# Why are the chinese buying all the wood



## Knotholeexoticwood (Oct 16, 2013)

I believe they are making caskets for all the people dieing there .They have polluted there rivers, land and air so bad there is no clean water anywhere the air is so bad that you can not see your nose and dump so many deadly chiemcals in the ground just for money it not funny. I had a friend that was over there to teach them how to do old time black smithing he come back and one year later died of cancer. And most of the people there are dieing at a rate that is not funny because of greed. And all the polluted air and water is starting to make it to the U.S now. There use to be a billon Chinese. If you were a tree would you want to grow in china?????


----------



## Gary Max (Oct 16, 2013)

And just think------------ all they pollute will be here some day soon.


----------



## jimmyjames (Oct 16, 2013)

My father was just over in china and all the pictures he took are foggy from how bad the pollution is, there's small coal fired power plants everywhere, he said everything there smelled like coal smoke, people dumping human waste in the streets, there's no such thing as getting rid of chemicals safely, its all dumped on the ground. Also most of theyre food comes from the water that they polite, they eat anything that moves in the streams, rivers and ocean, which is all highly contaminated from the pollution. The Chinese buy up all the wood and other materials for manufacturing.


----------



## Kevin (Oct 16, 2013)

I didn't realize it was as bad as what it sounds. I don't understand why they are dumping waste in the streets. Their population hasn't increased all that much percentage wise. In 1982 they had a billion worker bees. They now have 1.3B. So it's like the current population of the USA has moved to China over the past 30 years. My guess is that while the population hasn't increased that much relative to their land mass, the reason for the environmental disasters is because China has been transformed from a basically agrarian society to an industrialized one. This means the rural populations have decreased dramatically and relocated to population centers. Too many rats in the box. 

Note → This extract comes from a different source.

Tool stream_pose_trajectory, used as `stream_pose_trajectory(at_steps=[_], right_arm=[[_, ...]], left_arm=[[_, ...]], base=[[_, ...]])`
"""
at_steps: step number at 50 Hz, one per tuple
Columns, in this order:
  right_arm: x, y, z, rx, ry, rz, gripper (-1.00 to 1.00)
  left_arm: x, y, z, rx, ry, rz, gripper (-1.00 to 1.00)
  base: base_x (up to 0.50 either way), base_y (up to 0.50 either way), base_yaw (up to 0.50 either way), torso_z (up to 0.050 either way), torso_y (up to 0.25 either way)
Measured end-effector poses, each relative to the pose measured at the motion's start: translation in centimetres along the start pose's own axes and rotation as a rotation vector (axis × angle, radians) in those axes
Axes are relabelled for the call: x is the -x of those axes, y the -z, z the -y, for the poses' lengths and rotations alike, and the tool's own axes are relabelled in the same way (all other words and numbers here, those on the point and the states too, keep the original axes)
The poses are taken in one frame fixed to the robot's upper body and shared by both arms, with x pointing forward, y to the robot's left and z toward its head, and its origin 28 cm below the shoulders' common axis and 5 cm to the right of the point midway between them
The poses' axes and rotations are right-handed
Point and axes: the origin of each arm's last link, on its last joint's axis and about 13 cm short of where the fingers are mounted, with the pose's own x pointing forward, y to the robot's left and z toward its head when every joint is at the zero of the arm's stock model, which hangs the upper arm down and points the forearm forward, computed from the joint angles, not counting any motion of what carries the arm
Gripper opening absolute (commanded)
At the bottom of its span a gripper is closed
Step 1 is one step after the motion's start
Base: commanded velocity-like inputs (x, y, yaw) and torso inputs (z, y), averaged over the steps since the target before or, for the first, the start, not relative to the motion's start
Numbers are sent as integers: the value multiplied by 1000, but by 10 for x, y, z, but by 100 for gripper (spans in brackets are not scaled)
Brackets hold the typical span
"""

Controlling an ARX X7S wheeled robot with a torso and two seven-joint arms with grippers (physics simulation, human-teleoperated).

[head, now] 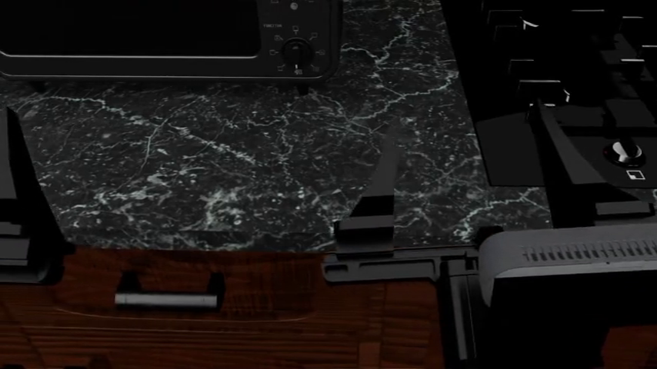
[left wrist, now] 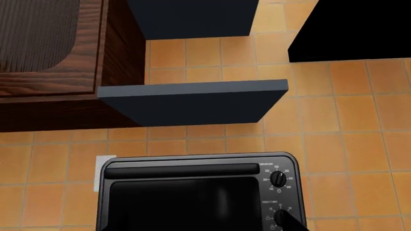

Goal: Decrease the toaster oven temperature.

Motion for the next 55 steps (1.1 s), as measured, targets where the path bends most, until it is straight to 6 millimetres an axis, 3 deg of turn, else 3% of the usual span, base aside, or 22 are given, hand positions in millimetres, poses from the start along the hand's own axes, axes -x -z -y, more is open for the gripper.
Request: stream_pose_trajectory(at_steps=[13, 45, 55], right_arm=[[0, -5, 0, 0, -1, 13, 100], [0, -8, 0, -17, -3, 15, 100], [2, -9, 2, -21, 9, 7, 100]], left_arm=[[2, -8, 1, -7, 16, 30, 100], [3, -6, -1, -10, 18, 38, 100], [3, -6, -1, -9, 17, 39, 100]], base=[[0, 262, 0, 0, 0], [0, 493, 0, 0, 0], [364, 3, 0, 0, 0]])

This happened to us on a smaller scale and over a longer period of time, so it has been more manageable. And while corruption in our government is every bit as widespread as in China, our government mafia imposes some controls on itself, and concentrates its criminal enterprises more offshore, raping and pillaging mostly other countries in the name of freedom, liberty, human rights, and of course FIGHTING THE TERRORIST BOGEYMEN! Whereas China's government thugs loot their own people and resources more directly. That's not to say China isn't gobbling up the resources of other countries because they are spreading like fire ants. 

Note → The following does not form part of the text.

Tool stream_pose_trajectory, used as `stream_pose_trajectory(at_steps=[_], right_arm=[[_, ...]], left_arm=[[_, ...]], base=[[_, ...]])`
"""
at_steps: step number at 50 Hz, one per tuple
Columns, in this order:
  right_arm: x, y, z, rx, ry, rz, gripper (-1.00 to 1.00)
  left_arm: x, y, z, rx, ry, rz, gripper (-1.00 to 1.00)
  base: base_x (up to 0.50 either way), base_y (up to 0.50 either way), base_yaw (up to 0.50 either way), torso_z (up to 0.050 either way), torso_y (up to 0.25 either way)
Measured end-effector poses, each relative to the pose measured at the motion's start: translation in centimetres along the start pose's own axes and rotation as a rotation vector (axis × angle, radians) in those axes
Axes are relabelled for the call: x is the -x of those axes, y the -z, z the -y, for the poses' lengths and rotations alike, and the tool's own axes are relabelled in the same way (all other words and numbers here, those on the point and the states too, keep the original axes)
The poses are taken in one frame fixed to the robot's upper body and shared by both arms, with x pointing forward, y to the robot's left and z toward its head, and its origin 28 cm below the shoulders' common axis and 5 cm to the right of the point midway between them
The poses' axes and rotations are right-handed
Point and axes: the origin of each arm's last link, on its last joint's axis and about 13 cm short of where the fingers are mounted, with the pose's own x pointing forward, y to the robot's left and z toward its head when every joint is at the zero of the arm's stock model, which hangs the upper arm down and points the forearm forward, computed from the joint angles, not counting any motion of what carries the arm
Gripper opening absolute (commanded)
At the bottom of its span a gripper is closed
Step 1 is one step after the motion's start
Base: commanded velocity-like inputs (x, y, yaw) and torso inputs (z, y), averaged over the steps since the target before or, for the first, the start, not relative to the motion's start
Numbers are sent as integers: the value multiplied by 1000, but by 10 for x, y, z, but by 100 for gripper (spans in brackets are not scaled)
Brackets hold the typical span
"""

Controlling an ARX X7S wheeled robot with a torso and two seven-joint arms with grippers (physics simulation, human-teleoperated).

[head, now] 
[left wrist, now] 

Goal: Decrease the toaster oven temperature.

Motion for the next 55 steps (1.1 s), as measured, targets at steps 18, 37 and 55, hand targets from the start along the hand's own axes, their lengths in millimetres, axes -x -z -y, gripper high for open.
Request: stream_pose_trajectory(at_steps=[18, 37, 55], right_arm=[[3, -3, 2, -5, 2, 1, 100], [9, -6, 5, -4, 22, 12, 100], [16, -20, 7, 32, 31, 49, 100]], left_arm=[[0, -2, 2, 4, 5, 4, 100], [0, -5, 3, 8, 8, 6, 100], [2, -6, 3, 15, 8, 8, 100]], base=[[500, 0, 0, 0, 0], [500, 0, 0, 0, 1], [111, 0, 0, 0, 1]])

What a mess we find ourselves in. Does anyone know when the next shuttle for Mars leaves? No, not for me. For all the politicians, lawyers, and corporate thugs.


----------



## jimmyjames (Oct 16, 2013)

Oh don't get me started on these politician sleeze bags......


----------



## Mike1950 (Oct 16, 2013)

do you know what you have when you have 12 politicians at the bottom of the ocean??????






a helluva start.............


----------



## indonesianwood (Oct 24, 2013)

moslty indonesian legal lumbers are transit in singapore before go to china.
i though,they got bigger provit than indonesia.lol
although we the owner of the tree.
i see in youtube madagascar rosewood is exported to china too.
they hold everything with money,and mostly the sucsed in poor country like indonesia and madagascar because its corrupt goverment.


----------



## Cross Sawmill (Oct 25, 2013)

Kevin said:


> I didn't realize it was as bad as what it sounds. I don't understand why they are dumping waste in the streets. Their population hasn't increased all that much percentage wise. In 1982 they had a billion worker bees. They now have 1.3B. So it's like the current population of the USA has moved to China over the past 30 years. My guess is that while the population hasn't increased that much relative to their land mass, the reason for the environmental disasters is because China has been transformed from a basically agrarian society to an industrialized one. This means the rural populations have decreased dramatically and relocated to population centers. Too many rats in the box.
> 
> This happened to us on a smaller scale and over a longer period of time, so it has been more manageable. And while corruption in our government is every bit as widespread as in China, our government mafia imposes some controls on itself, and concentrates its criminal enterprises more offshore, raping and pillaging mostly other countries in the name of freedom, liberty, human rights, and of course FIGHTING THE TERRORIST BOGEYMEN! Whereas China's government thugs loot their own people and resources more directly. That's not to say China isn't gobbling up the resources of other countries because they are spreading like fire ants.
> 
> What a mess we find ourselves in. Does anyone know when the next shuttle for Mars leaves? No, not for me. For all the politicians, lawyers, and corporate thugs.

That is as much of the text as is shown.